Все равно эти мелочи: висячие строчки, всхлипывающие опечатки, немые фотографии, короткий жалкий дефис вместо тире, всегда надежно довозящего до пункта назначения, – видны только профессионалу. Обычный читатель ничего не заметит. Июнь был жарким. Я больше не чувствовал ни беды, ни голода, ни страсти; меня слегка мутило от однообразного голого женского тела, в изобилии наваленного в душные вагоны метро. Брезгливый и раздраженный, я пачкался в сладких парфюмерных лужах, проталкивался сквозь сарафаны с цветочными принтами – содранные вместе с гумусом и пущенные на выкройку тихие лужайки – и рассеянно думал о том, что та дверь под нами сегодня впервые на моей памяти была закрыта, и не переливались тихо сами через себя маленькие прощальные колокольчики.
2012 г.
Нуар
А все должно быть
со смыслом
И смысл, смысл чист,
Как весенний лист.
Это было пустое потное лето без работы и денег.
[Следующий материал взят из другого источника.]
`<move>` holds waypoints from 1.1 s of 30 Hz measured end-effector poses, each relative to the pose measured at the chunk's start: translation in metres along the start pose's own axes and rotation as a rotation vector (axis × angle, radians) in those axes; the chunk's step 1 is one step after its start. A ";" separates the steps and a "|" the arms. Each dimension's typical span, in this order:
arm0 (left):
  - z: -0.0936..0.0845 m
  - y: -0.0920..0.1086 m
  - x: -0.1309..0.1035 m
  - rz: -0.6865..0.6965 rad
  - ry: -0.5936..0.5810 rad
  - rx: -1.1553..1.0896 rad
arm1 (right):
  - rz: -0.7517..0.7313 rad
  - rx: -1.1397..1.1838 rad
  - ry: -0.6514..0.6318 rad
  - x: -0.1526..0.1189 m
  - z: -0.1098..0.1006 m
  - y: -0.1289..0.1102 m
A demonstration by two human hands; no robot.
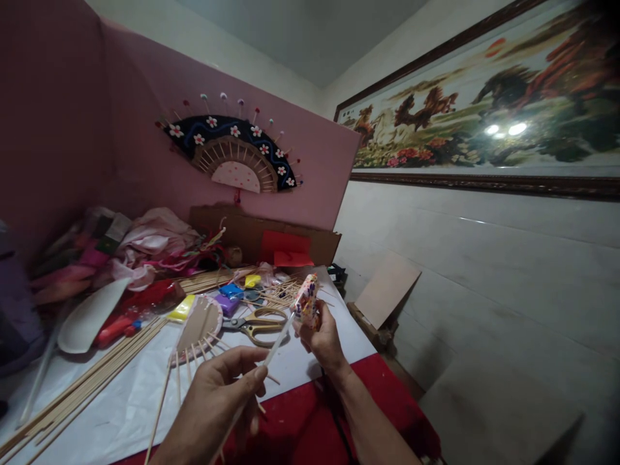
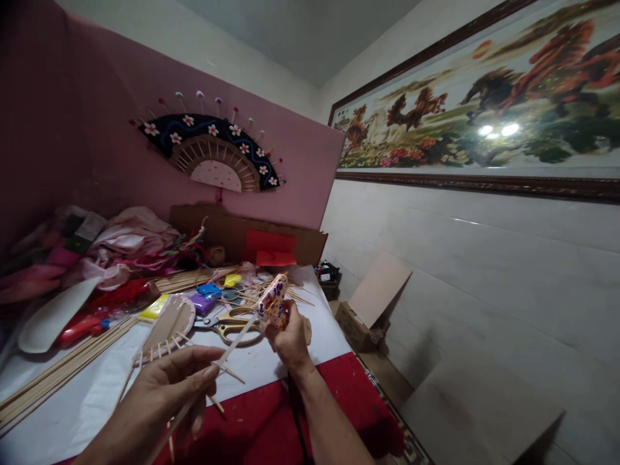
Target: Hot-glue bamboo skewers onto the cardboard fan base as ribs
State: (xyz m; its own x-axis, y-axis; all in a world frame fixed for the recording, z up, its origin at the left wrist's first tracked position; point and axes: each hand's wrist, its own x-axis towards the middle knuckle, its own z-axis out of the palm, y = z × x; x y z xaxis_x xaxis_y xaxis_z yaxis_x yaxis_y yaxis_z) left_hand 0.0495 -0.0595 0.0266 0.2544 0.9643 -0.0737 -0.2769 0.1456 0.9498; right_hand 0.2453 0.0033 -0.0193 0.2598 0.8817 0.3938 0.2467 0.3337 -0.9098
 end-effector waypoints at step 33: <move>-0.014 -0.015 0.013 0.147 0.124 0.188 | 0.005 -0.149 -0.013 -0.005 0.006 -0.029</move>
State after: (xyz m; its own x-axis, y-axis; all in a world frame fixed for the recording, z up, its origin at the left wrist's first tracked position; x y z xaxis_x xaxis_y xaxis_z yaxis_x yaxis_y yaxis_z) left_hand 0.0443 -0.0464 0.0073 0.1057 0.9935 0.0432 -0.1223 -0.0301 0.9920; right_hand 0.2316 -0.0091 0.0041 0.2492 0.8880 0.3865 0.3811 0.2770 -0.8821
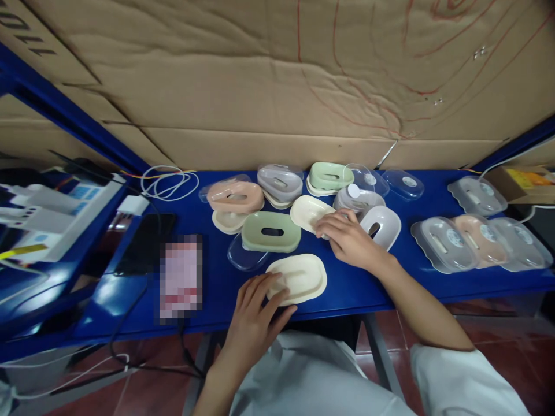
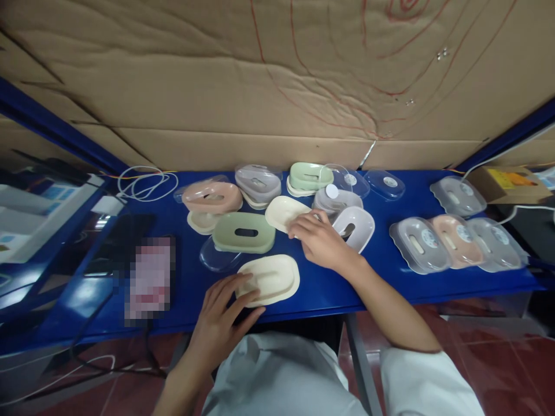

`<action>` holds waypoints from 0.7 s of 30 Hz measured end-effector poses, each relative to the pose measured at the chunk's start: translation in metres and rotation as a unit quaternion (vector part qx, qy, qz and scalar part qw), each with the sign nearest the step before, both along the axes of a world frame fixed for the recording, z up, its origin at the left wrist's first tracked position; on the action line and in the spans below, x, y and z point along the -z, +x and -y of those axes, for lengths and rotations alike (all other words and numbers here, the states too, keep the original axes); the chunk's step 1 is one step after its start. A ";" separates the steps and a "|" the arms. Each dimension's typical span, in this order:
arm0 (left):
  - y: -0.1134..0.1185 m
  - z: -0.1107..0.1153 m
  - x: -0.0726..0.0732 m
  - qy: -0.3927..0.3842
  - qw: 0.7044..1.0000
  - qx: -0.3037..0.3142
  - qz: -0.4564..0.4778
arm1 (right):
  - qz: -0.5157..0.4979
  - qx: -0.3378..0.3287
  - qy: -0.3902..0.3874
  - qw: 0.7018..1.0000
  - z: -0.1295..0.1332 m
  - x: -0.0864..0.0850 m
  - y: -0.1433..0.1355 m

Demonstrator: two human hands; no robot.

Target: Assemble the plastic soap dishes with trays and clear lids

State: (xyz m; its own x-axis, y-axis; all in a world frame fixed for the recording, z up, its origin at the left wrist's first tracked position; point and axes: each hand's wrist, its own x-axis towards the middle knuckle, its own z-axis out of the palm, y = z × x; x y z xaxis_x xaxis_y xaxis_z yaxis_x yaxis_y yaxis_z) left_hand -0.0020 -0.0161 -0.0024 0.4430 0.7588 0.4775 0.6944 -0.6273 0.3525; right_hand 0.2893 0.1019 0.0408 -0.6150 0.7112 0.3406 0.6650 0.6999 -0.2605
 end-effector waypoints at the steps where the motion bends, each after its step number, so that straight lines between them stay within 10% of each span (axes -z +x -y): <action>1: 0.000 -0.001 -0.001 0.001 1.000 0.004 0.000 | 0.001 0.006 0.019 1.000 0.000 -0.001 0.000; 10: -0.012 0.000 -0.005 -0.031 0.999 0.004 0.018 | 0.051 -0.079 0.004 0.996 0.022 0.009 -0.052; 21: -0.013 -0.003 0.007 0.005 0.999 -0.042 0.006 | -0.072 -0.038 0.055 0.995 0.020 0.000 -0.035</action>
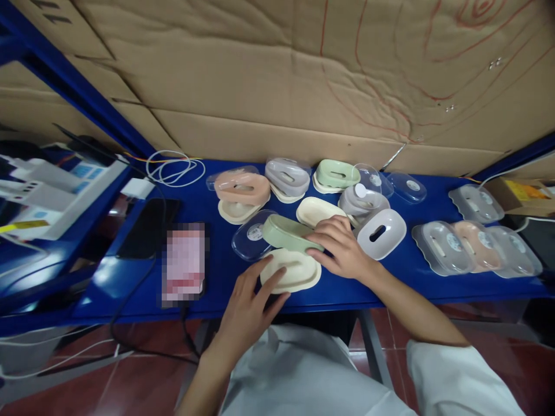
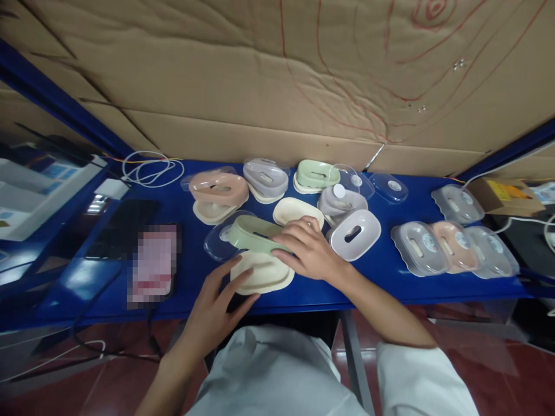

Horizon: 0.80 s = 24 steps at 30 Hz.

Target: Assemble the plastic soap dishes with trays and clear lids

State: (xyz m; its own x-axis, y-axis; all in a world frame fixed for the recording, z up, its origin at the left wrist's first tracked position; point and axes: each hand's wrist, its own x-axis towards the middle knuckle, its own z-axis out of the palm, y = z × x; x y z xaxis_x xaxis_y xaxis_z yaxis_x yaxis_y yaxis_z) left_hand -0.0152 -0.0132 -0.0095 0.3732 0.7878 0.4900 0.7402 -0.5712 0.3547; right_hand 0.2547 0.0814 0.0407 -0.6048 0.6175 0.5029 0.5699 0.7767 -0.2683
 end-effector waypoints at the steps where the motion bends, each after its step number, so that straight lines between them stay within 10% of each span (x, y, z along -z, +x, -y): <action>1: 0.000 -0.001 0.002 0.006 1.000 -0.011 0.003 | -0.007 -0.007 -0.008 1.000 0.001 -0.002 0.000; 12: -0.001 -0.006 0.003 -0.003 1.000 0.000 0.017 | 0.084 -0.177 0.001 0.981 0.023 0.004 -0.022; 24: -0.002 -0.007 -0.001 -0.007 0.999 0.035 0.025 | 0.175 -0.183 0.107 0.961 0.026 0.017 -0.028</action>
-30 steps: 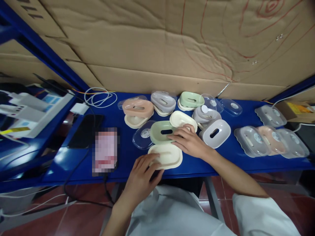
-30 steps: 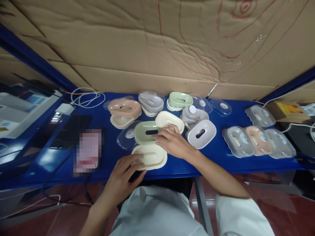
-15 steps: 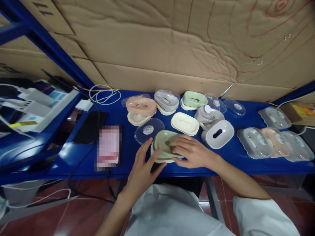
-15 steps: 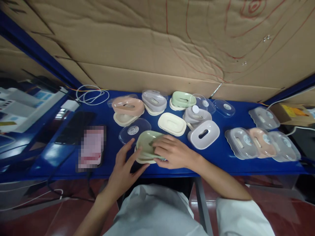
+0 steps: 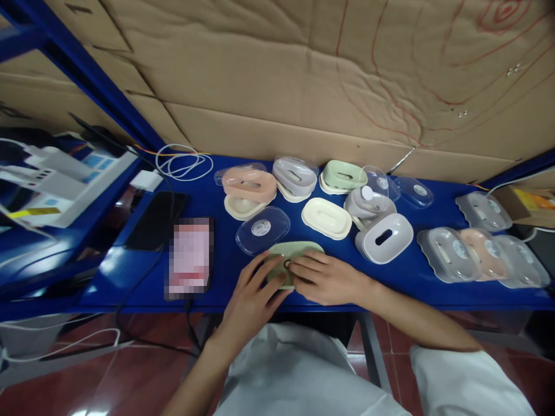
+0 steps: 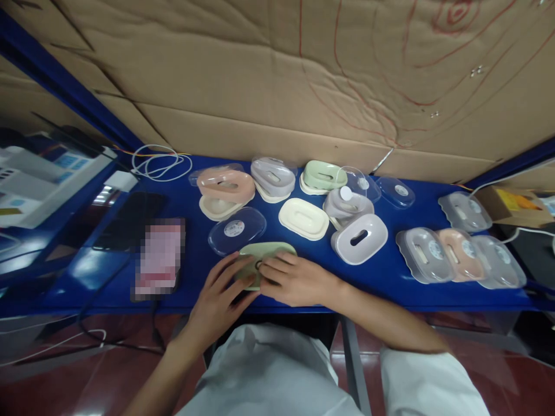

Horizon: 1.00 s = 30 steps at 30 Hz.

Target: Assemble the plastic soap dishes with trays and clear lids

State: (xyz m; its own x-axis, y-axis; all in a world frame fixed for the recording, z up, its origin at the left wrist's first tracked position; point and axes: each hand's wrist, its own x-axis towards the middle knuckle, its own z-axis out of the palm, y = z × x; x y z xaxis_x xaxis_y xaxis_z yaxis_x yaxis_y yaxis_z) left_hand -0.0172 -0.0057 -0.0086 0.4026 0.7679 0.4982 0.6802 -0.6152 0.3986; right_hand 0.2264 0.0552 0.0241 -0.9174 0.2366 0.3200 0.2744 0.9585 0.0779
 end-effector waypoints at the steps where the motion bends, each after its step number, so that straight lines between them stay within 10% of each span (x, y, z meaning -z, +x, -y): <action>1: -0.001 0.001 -0.001 -0.004 1.000 0.007 0.003 | -0.005 -0.001 -0.007 1.000 0.000 0.000 0.000; 16: -0.015 -0.040 -0.009 -0.068 0.979 -0.193 0.022 | -0.113 0.097 -0.102 0.984 -0.017 -0.015 0.028; 24: -0.002 -0.021 -0.034 -0.098 0.992 0.067 0.051 | -0.048 0.115 -0.136 0.983 -0.014 -0.030 0.035; 30: 0.001 -0.014 -0.019 -0.120 0.990 0.061 0.051 | 0.037 0.118 -0.155 0.980 0.002 -0.016 0.023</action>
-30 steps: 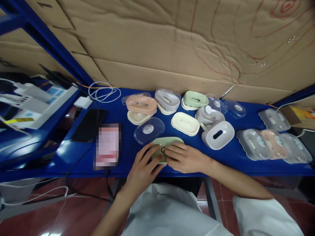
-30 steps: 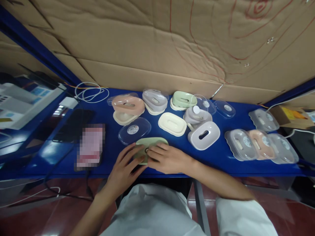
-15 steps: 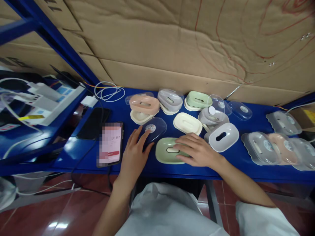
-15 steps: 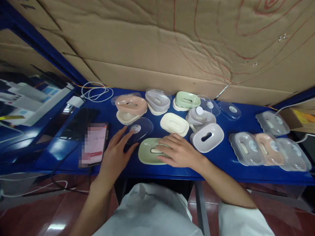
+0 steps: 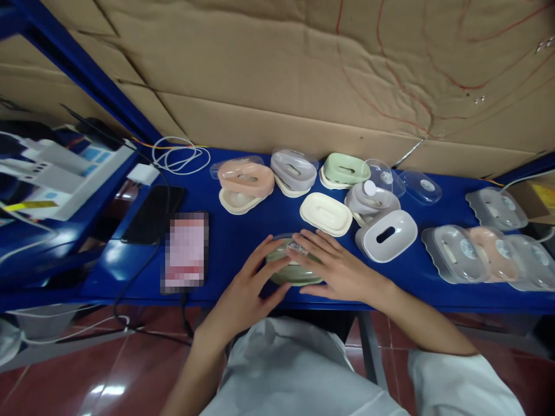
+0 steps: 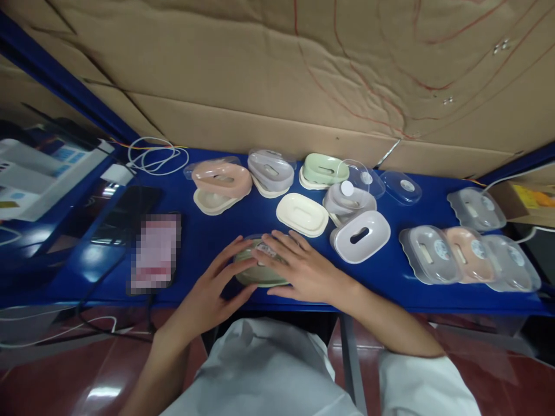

Я тогда сидел «на сделке», ладное слово «оклад» кощунственно, криминально мерцало богатыми золотистыми смыслами. Все длилась и длилась нудная сделка с совестью: когда-то давно хороший друг одолжил мне денег, теперь нуждался сам, а я не мог ему вернуть.
И вот эта сделка заканчивалась, но совсем не так, как нужно. В начале осени мне удалось немного заработать. Чем же занимается герой? Это так же не важно, как и его заработки в то лето. Да, я, пожалуй, воспользуюсь графоманским приемом отметания низких грязных подробностей, на какие шиши живут герои: интересно, что за ощущения будут в первый раз. Воспользовался. Отмел. Непривычно. Низко. Грязно.